■ WHAT TO WORK ON ■
Give back the entire listing below, unaltered.

■ PROVIDED DATA ■
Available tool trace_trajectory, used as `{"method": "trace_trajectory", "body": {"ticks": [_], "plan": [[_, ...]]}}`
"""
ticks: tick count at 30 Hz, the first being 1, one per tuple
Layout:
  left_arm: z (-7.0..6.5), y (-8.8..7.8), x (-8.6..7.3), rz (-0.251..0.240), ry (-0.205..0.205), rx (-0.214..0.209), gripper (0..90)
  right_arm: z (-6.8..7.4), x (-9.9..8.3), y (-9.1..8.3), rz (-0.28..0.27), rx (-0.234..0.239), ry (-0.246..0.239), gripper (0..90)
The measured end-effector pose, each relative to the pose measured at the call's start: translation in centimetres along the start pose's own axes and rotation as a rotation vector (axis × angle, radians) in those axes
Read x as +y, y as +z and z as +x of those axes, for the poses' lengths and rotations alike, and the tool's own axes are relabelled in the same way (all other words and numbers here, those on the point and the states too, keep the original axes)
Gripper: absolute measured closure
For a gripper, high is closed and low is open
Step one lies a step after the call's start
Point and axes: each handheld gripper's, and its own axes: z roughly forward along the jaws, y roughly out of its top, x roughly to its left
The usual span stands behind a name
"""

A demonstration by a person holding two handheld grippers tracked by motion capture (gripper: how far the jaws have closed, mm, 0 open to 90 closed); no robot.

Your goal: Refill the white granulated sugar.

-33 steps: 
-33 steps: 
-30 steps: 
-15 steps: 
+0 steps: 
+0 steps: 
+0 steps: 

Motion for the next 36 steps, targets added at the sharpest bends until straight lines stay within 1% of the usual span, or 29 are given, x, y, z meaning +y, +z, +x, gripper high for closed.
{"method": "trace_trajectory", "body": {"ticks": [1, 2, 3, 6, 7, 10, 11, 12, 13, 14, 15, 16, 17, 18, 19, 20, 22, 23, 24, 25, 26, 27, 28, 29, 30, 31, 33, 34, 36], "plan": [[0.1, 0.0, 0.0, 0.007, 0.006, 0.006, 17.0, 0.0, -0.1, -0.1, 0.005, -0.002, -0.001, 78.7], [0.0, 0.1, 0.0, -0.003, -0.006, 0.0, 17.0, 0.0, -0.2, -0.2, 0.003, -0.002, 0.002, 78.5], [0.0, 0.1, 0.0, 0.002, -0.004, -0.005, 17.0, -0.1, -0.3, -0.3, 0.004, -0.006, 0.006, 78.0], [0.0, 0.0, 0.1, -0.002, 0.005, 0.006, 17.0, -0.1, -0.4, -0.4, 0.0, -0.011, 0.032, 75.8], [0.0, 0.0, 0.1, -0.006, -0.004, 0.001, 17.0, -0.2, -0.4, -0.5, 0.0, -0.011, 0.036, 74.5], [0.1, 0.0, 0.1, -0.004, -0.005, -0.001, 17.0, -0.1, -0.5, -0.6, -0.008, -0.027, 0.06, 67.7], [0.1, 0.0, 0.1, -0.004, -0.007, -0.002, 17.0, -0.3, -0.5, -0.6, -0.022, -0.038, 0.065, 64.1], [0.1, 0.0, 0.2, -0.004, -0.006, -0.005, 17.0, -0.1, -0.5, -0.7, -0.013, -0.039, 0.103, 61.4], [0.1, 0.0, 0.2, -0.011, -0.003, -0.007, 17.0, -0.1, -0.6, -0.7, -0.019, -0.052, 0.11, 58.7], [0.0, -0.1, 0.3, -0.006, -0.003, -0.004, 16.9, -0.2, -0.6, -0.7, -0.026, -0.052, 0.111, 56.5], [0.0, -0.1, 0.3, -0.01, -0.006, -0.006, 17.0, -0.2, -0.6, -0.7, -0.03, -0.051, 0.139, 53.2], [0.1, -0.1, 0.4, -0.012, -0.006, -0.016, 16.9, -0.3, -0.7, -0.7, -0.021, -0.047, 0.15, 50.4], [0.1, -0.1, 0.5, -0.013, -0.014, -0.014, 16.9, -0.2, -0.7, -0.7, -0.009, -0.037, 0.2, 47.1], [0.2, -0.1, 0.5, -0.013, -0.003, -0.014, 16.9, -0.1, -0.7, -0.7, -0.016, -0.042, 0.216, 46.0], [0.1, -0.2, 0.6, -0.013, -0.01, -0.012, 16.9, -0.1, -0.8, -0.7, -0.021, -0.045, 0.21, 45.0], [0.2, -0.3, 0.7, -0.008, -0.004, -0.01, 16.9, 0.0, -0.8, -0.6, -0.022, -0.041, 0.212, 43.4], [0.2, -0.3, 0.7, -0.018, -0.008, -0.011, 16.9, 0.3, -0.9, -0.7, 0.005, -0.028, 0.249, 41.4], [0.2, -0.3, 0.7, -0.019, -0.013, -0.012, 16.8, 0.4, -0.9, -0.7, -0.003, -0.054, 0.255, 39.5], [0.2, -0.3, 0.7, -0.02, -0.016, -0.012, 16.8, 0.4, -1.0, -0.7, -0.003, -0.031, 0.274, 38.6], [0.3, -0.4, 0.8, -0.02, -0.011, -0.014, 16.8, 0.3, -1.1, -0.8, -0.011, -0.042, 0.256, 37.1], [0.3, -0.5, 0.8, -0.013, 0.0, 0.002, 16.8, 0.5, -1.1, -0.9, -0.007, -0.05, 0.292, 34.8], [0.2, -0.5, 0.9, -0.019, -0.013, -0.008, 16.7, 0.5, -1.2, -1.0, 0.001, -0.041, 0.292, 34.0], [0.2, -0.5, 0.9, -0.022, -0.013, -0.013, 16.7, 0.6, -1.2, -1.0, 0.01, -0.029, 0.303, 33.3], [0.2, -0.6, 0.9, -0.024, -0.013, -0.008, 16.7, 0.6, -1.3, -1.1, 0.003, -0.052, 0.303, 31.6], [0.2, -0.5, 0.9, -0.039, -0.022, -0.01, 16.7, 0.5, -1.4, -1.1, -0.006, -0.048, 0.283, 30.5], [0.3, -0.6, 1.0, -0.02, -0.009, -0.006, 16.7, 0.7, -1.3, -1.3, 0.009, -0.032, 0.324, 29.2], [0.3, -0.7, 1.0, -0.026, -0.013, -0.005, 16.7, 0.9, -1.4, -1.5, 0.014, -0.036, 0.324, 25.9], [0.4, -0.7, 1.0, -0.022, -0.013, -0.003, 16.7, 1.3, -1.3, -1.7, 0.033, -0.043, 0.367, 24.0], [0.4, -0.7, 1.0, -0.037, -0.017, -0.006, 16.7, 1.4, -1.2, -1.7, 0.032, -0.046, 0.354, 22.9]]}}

■ TASK OUTPUT ■
Available tool trace_trajectory, used as `{"method": "trace_trajectory", "body": {"ticks": [_], "plan": [[_, ...]]}}`
"""
ticks: tick count at 30 Hz, the first being 1, one per tuple
Layout:
  left_arm: z (-7.0..6.5), y (-8.8..7.8), x (-8.6..7.3), rz (-0.251..0.240), ry (-0.205..0.205), rx (-0.214..0.209), gripper (0..90)
  right_arm: z (-6.8..7.4), x (-9.9..8.3), y (-9.1..8.3), rz (-0.28..0.27), rx (-0.234..0.239), ry (-0.246..0.239), gripper (0..90)
The measured end-effector pose, each relative to the pose measured at the call's start: translation in centimetres along the start pose's own axes and rotation as a rotation vector (axis × angle, radians) in those axes
Read x as +y, y as +z and z as +x of those axes, for the poses' lengths and rotations alike, and the tool's own axes are relabelled in the same way (all other words and numbers here, those on the point and the states too, keep the original axes)
Gripper: absolute measured closure
For a gripper, high is closed and low is open
Step one lies a step after the call's start
Point and axes: each handheld gripper's, and its own axes: z roughly forward along the jaws, y roughly out of its top, x roughly to its left
The usual span stands behind a name
"""

A demonstration by a person holding two handheld grippers tracked by motion capture (gripper: how far the jaws have closed, mm, 0 open to 90 closed); no robot.

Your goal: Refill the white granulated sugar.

-33 steps: 
-33 steps: 
-30 steps: 
-15 steps: 
+0 steps: 
+0 steps: 
+0 steps: 

Motion for the next 36 steps, targets added at the sharpest bends until straight lines stay within 1% of the usual span, or 29 are given, x, y, z meaning +y, +z, +x, gripper high for closed.
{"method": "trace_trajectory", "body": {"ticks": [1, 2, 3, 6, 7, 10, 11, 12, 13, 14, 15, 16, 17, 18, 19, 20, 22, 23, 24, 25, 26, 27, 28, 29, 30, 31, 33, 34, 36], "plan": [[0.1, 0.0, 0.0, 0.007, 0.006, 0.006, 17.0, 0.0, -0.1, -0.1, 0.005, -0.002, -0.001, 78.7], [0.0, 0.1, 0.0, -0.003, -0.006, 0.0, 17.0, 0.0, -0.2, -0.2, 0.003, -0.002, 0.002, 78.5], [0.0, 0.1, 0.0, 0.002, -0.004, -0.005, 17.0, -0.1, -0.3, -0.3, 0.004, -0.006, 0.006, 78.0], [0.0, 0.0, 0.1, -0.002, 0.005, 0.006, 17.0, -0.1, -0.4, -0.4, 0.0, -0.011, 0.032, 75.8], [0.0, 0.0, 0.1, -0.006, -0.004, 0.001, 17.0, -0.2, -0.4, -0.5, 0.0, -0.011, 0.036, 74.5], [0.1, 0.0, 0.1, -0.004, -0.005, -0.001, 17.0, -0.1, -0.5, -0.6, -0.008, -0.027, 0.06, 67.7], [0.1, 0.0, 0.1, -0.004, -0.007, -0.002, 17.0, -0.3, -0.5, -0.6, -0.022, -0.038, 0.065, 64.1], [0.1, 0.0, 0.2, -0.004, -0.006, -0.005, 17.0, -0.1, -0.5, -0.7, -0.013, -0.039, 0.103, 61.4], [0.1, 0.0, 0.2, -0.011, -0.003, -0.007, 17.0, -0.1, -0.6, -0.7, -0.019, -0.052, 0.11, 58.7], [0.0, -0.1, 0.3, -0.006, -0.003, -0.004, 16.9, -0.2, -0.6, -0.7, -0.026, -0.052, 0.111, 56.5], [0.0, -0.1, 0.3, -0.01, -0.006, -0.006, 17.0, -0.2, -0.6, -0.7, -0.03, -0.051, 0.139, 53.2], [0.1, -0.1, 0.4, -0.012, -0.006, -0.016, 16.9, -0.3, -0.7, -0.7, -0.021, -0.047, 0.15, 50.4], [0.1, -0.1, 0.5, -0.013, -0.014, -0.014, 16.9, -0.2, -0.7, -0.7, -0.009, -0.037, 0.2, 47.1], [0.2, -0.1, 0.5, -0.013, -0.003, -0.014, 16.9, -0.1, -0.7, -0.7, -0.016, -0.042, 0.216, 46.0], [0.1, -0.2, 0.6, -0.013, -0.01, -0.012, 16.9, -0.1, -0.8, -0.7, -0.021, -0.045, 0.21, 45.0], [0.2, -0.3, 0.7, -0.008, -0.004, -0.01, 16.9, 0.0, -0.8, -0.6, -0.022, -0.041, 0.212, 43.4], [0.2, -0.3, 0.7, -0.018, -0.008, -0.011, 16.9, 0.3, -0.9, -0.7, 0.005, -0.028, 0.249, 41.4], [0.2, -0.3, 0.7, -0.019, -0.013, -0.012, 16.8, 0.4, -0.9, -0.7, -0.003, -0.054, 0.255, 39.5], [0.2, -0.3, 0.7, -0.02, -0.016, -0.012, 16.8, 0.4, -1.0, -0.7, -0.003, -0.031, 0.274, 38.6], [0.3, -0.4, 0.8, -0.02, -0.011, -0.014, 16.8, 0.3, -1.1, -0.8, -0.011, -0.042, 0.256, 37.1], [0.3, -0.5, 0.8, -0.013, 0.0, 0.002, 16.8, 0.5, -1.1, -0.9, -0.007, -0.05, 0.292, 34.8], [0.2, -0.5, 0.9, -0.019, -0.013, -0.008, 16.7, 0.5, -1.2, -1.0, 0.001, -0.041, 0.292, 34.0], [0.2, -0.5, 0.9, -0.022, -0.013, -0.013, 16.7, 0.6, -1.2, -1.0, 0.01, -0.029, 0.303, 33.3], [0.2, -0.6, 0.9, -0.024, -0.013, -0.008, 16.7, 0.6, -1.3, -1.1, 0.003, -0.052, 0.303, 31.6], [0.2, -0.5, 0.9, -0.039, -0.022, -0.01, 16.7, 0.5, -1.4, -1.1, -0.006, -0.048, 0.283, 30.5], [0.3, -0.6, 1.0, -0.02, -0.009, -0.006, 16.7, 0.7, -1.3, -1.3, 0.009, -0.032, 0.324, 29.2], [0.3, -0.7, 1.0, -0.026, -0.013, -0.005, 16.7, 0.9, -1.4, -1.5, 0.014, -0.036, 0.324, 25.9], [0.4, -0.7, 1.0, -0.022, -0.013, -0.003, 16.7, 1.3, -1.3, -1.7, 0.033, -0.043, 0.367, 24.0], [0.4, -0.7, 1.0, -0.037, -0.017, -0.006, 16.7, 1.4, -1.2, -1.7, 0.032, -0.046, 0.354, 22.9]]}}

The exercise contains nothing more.